*EXTRACTED ENTRIES*.
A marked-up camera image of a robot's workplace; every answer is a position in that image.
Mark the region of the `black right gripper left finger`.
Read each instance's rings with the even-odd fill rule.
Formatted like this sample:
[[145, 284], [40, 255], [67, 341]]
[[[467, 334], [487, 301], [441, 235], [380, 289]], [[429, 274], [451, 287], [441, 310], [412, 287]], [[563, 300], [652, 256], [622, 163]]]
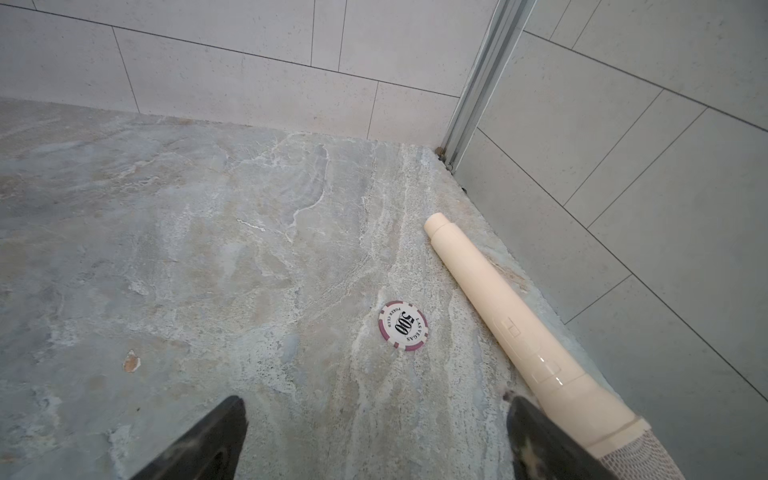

*TASK PROMPT*.
Nothing but the lines from the line containing "Formatted like this" through the last line of the records above should be written out, exactly and without the pictures.

*RESPONSE BELOW*.
Formatted like this sample:
[[145, 284], [40, 255], [67, 341]]
[[[467, 334], [487, 301], [441, 235], [380, 289]], [[429, 274], [451, 287], [441, 310], [412, 287]], [[563, 300], [652, 256], [622, 163]]]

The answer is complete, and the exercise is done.